**Brief:** Each line of the material below should be reproduced exactly.
[[ Source material open ]]
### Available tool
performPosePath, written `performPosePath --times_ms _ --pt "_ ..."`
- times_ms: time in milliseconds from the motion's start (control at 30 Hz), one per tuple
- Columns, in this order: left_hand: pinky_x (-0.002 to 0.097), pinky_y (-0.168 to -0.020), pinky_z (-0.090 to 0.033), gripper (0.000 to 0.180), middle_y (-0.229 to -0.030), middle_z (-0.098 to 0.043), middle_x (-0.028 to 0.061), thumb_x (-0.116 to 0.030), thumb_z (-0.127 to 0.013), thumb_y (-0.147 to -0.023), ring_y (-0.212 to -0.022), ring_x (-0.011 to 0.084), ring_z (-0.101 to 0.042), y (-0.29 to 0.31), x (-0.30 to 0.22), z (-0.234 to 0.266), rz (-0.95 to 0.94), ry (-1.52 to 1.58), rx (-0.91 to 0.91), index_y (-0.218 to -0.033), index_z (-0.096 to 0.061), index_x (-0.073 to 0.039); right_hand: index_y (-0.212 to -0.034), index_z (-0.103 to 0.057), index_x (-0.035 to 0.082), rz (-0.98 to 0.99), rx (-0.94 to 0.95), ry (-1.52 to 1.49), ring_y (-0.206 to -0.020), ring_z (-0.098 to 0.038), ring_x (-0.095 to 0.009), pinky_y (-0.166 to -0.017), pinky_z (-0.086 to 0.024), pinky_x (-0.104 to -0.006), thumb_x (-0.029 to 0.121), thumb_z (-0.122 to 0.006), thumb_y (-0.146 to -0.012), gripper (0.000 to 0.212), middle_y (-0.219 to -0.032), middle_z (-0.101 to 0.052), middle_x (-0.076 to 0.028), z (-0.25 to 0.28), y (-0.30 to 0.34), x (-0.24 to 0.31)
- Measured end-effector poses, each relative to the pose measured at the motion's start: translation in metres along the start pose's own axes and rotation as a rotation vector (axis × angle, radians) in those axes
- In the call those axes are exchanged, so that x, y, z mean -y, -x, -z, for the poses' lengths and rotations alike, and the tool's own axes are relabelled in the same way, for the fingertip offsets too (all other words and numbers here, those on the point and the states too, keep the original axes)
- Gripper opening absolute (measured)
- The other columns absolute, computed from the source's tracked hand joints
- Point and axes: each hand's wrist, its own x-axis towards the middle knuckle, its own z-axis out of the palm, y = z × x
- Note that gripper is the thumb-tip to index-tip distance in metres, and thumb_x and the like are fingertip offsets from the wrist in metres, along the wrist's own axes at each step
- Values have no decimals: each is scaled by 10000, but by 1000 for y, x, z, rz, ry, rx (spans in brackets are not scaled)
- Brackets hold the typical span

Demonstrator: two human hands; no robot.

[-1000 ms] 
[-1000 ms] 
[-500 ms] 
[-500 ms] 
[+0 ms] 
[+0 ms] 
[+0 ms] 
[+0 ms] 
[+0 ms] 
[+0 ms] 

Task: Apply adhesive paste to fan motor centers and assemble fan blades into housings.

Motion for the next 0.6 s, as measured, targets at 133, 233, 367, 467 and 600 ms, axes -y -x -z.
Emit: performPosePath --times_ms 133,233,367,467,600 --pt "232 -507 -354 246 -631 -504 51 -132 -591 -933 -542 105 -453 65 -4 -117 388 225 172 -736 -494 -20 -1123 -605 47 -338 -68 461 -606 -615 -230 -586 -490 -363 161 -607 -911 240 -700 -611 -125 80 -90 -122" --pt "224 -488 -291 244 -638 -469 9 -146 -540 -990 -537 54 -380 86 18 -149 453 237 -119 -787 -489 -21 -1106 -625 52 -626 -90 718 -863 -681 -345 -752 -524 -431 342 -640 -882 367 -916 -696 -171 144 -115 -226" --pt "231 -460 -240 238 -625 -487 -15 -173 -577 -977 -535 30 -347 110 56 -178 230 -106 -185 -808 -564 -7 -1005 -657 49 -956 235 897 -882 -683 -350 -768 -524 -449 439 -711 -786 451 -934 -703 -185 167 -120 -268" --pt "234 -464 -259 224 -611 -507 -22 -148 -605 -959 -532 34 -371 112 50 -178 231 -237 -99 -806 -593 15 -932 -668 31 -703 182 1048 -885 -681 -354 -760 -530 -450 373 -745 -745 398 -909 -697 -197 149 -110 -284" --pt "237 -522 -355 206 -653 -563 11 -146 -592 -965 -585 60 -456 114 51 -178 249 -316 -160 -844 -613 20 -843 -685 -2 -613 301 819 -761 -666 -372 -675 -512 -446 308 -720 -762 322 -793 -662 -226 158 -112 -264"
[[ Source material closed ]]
**Exercise answer:**
### Available tool
performPosePath, written `performPosePath --times_ms _ --pt "_ ..."`
- times_ms: time in milliseconds from the motion's start (control at 30 Hz), one per tuple
- Columns, in this order: left_hand: pinky_x (-0.002 to 0.097), pinky_y (-0.168 to -0.020), pinky_z (-0.090 to 0.033), gripper (0.000 to 0.180), middle_y (-0.229 to -0.030), middle_z (-0.098 to 0.043), middle_x (-0.028 to 0.061), thumb_x (-0.116 to 0.030), thumb_z (-0.127 to 0.013), thumb_y (-0.147 to -0.023), ring_y (-0.212 to -0.022), ring_x (-0.011 to 0.084), ring_z (-0.101 to 0.042), y (-0.29 to 0.31), x (-0.30 to 0.22), z (-0.234 to 0.266), rz (-0.95 to 0.94), ry (-1.52 to 1.58), rx (-0.91 to 0.91), index_y (-0.218 to -0.033), index_z (-0.096 to 0.061), index_x (-0.073 to 0.039); right_hand: index_y (-0.212 to -0.034), index_z (-0.103 to 0.057), index_x (-0.035 to 0.082), rz (-0.98 to 0.99), rx (-0.94 to 0.95), ry (-1.52 to 1.49), ring_y (-0.206 to -0.020), ring_z (-0.098 to 0.038), ring_x (-0.095 to 0.009), pinky_y (-0.166 to -0.017), pinky_z (-0.086 to 0.024), pinky_x (-0.104 to -0.006), thumb_x (-0.029 to 0.121), thumb_z (-0.122 to 0.006), thumb_y (-0.146 to -0.012), gripper (0.000 to 0.212), middle_y (-0.219 to -0.032), middle_z (-0.101 to 0.052), middle_x (-0.076 to 0.028), z (-0.25 to 0.28), y (-0.30 to 0.34), x (-0.24 to 0.31)
- Measured end-effector poses, each relative to the pose measured at the motion's start: translation in metres along the start pose's own axes and rotation as a rotation vector (axis × angle, radians) in those axes
- In the call those axes are exchanged, so that x, y, z mean -y, -x, -z, for the poses' lengths and rotations alike, and the tool's own axes are relabelled in the same way, for the fingertip offsets too (all other words and numbers here, those on the point and the states too, keep the original axes)
- Gripper opening absolute (measured)
- The other columns absolute, computed from the source's tracked hand joints
- Point and axes: each hand's wrist, its own x-axis towards the middle knuckle, its own z-axis out of the palm, y = z × x
- Note that gripper is the thumb-tip to index-tip distance in metres, and thumb_x and the like are fingertip offsets from the wrist in metres, along the wrist's own axes at each step
- Values have no decimals: each is scaled by 10000, but by 1000 for y, x, z, rz, ry, rx (spans in brackets are not scaled)
- Brackets hold the typical span

Demonstrator: two human hands; no robot.

[-1000 ms] 
[-1000 ms] 
[-500 ms] 
[-500 ms] 
[+0 ms] 
[+0 ms] 
[+0 ms] 
[+0 ms] 
[+0 ms] 
[+0 ms] 

Task: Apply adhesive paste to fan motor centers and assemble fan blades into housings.

Motion for the next 0.6 s, as measured, targets at 133, 233, 367, 467 and 600 ms, axes -y -x -z.
Emit: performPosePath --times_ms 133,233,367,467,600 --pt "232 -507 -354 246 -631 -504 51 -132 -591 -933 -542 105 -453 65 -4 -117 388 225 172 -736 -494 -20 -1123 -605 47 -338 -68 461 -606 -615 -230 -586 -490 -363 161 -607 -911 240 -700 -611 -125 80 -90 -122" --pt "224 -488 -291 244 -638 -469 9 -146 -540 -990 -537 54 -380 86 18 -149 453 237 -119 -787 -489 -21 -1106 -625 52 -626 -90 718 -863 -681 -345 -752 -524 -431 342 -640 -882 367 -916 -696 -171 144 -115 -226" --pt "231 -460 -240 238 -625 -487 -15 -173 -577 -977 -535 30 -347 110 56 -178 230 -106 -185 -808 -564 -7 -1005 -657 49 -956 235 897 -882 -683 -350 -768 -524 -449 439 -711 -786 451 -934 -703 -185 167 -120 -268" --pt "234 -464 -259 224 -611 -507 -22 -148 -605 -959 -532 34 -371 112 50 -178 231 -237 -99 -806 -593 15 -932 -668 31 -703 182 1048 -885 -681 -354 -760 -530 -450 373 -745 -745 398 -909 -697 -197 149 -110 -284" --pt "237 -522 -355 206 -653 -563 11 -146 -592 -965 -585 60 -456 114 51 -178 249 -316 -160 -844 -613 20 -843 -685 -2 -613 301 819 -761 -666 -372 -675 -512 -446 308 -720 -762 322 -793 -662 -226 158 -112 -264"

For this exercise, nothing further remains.